* [EXERCISE DETAILS] Retype the whole listing that follows, with nothing added or left out.

━━ COLLECTED DATA

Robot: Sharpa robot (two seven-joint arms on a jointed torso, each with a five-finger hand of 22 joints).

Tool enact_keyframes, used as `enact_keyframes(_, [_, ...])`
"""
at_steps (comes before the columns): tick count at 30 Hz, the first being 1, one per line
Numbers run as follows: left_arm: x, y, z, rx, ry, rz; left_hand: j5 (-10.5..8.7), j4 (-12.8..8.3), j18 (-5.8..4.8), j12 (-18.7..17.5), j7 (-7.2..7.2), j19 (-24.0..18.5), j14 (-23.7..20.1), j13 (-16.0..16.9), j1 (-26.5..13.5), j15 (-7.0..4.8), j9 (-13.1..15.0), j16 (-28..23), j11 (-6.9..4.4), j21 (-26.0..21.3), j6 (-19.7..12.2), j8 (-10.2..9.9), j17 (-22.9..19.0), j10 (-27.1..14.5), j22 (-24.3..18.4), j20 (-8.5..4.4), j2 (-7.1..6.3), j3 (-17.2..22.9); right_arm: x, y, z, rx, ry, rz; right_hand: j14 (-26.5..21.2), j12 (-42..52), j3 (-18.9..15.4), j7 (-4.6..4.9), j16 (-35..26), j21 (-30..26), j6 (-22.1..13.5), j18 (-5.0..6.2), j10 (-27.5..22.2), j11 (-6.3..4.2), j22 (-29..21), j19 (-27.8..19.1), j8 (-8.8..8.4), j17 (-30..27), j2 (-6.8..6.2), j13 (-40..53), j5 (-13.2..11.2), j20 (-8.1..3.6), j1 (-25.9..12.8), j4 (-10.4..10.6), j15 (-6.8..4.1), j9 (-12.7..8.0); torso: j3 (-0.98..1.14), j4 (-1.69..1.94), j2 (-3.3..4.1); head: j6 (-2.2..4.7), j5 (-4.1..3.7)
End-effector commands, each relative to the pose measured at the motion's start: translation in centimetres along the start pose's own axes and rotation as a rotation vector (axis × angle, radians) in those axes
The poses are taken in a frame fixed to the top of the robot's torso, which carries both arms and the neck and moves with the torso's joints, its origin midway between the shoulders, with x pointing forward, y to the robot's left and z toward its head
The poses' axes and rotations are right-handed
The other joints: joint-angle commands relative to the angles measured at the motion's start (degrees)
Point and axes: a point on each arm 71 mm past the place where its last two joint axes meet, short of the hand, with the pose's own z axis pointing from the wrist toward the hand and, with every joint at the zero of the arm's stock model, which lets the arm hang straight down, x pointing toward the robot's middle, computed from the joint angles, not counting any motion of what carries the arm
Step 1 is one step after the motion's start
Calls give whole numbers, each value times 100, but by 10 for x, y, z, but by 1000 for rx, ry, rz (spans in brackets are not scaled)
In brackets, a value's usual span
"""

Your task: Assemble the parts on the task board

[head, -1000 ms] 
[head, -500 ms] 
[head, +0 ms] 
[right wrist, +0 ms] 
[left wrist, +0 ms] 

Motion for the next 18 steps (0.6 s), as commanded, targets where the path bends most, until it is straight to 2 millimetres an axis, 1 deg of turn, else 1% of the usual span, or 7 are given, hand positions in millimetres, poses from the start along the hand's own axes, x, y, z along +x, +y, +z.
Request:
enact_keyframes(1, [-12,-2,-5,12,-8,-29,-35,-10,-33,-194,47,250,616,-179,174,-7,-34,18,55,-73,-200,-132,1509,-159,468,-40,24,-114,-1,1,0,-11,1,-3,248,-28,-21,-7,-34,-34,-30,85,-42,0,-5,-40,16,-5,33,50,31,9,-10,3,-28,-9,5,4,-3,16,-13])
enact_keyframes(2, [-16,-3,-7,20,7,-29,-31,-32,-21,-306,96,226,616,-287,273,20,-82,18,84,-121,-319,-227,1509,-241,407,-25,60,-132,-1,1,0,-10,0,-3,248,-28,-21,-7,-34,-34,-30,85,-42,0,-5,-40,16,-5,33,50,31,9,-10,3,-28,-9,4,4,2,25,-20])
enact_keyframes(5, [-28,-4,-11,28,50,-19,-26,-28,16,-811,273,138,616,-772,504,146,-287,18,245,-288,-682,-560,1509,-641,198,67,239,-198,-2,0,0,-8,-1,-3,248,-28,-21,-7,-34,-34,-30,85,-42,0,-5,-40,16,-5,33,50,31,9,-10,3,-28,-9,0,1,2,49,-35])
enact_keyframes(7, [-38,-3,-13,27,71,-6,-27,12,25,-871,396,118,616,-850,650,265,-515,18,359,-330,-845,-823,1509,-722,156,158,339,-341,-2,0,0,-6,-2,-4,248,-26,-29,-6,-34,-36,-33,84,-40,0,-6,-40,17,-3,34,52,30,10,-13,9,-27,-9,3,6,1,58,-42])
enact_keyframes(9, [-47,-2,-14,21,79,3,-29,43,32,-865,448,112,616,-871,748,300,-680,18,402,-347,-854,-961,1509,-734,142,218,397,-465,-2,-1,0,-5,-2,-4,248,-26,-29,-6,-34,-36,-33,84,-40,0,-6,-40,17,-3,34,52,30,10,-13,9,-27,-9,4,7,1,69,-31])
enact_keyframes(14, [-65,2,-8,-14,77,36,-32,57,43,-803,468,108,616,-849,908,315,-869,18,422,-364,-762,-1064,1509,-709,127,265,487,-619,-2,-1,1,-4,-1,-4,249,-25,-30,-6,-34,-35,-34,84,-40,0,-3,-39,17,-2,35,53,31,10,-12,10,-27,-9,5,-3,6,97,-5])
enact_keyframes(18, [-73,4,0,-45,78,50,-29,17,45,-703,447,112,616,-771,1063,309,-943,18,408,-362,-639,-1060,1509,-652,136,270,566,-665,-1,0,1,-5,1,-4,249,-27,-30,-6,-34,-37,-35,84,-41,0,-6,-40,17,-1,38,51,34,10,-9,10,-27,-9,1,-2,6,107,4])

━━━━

* [EXERCISE SOLUTION]
Robot: Sharpa robot (two seven-joint arms on a jointed torso, each with a five-finger hand of 22 joints).

Tool enact_keyframes, used as `enact_keyframes(_, [_, ...])`
"""
at_steps (comes before the columns): tick count at 30 Hz, the first being 1, one per line
Numbers run as follows: left_arm: x, y, z, rx, ry, rz; left_hand: j5 (-10.5..8.7), j4 (-12.8..8.3), j18 (-5.8..4.8), j12 (-18.7..17.5), j7 (-7.2..7.2), j19 (-24.0..18.5), j14 (-23.7..20.1), j13 (-16.0..16.9), j1 (-26.5..13.5), j15 (-7.0..4.8), j9 (-13.1..15.0), j16 (-28..23), j11 (-6.9..4.4), j21 (-26.0..21.3), j6 (-19.7..12.2), j8 (-10.2..9.9), j17 (-22.9..19.0), j10 (-27.1..14.5), j22 (-24.3..18.4), j20 (-8.5..4.4), j2 (-7.1..6.3), j3 (-17.2..22.9); right_arm: x, y, z, rx, ry, rz; right_hand: j14 (-26.5..21.2), j12 (-42..52), j3 (-18.9..15.4), j7 (-4.6..4.9), j16 (-35..26), j21 (-30..26), j6 (-22.1..13.5), j18 (-5.0..6.2), j10 (-27.5..22.2), j11 (-6.3..4.2), j22 (-29..21), j19 (-27.8..19.1), j8 (-8.8..8.4), j17 (-30..27), j2 (-6.8..6.2), j13 (-40..53), j5 (-13.2..11.2), j20 (-8.1..3.6), j1 (-25.9..12.8), j4 (-10.4..10.6), j15 (-6.8..4.1), j9 (-12.7..8.0); torso: j3 (-0.98..1.14), j4 (-1.69..1.94), j2 (-3.3..4.1); head: j6 (-2.2..4.7), j5 (-4.1..3.7)
End-effector commands, each relative to the pose measured at the motion's start: translation in centimetres along the start pose's own axes and rotation as a rotation vector (axis × angle, radians) in those axes
The poses are taken in a frame fixed to the top of the robot's torso, which carries both arms and the neck and moves with the torso's joints, its origin midway between the shoulders, with x pointing forward, y to the robot's left and z toward its head
The poses' axes and rotations are right-handed
The other joints: joint-angle commands relative to the angles measured at the motion's start (degrees)
Point and axes: a point on each arm 71 mm past the place where its last two joint axes meet, short of the hand, with the pose's own z axis pointing from the wrist toward the hand and, with every joint at the zero of the arm's stock model, which lets the arm hang straight down, x pointing toward the robot's middle, computed from the joint angles, not counting any motion of what carries the arm
Step 1 is one step after the motion's start
Calls give whole numbers, each value times 100, but by 10 for x, y, z, but by 1000 for rx, ry, rz (spans in brackets are not scaled)
In brackets, a value's usual span
"""

Your task: Assemble the parts on the task board

[head, -1000 ms] 
[head, -500 ms] 
[head, +0 ms] 
[right wrist, +0 ms] 
[left wrist, +0 ms] 

Motion for the next 18 steps (0.6 s), as commanded, targets where the path bends most, until it is straight to 2 millimetres an axis, 1 deg of turn, else 1% of the usual span, or 7 are given, hand positions in millimetres, poses from the start along the hand's own axes, x, y, z along +x, +y, +z.
Request:
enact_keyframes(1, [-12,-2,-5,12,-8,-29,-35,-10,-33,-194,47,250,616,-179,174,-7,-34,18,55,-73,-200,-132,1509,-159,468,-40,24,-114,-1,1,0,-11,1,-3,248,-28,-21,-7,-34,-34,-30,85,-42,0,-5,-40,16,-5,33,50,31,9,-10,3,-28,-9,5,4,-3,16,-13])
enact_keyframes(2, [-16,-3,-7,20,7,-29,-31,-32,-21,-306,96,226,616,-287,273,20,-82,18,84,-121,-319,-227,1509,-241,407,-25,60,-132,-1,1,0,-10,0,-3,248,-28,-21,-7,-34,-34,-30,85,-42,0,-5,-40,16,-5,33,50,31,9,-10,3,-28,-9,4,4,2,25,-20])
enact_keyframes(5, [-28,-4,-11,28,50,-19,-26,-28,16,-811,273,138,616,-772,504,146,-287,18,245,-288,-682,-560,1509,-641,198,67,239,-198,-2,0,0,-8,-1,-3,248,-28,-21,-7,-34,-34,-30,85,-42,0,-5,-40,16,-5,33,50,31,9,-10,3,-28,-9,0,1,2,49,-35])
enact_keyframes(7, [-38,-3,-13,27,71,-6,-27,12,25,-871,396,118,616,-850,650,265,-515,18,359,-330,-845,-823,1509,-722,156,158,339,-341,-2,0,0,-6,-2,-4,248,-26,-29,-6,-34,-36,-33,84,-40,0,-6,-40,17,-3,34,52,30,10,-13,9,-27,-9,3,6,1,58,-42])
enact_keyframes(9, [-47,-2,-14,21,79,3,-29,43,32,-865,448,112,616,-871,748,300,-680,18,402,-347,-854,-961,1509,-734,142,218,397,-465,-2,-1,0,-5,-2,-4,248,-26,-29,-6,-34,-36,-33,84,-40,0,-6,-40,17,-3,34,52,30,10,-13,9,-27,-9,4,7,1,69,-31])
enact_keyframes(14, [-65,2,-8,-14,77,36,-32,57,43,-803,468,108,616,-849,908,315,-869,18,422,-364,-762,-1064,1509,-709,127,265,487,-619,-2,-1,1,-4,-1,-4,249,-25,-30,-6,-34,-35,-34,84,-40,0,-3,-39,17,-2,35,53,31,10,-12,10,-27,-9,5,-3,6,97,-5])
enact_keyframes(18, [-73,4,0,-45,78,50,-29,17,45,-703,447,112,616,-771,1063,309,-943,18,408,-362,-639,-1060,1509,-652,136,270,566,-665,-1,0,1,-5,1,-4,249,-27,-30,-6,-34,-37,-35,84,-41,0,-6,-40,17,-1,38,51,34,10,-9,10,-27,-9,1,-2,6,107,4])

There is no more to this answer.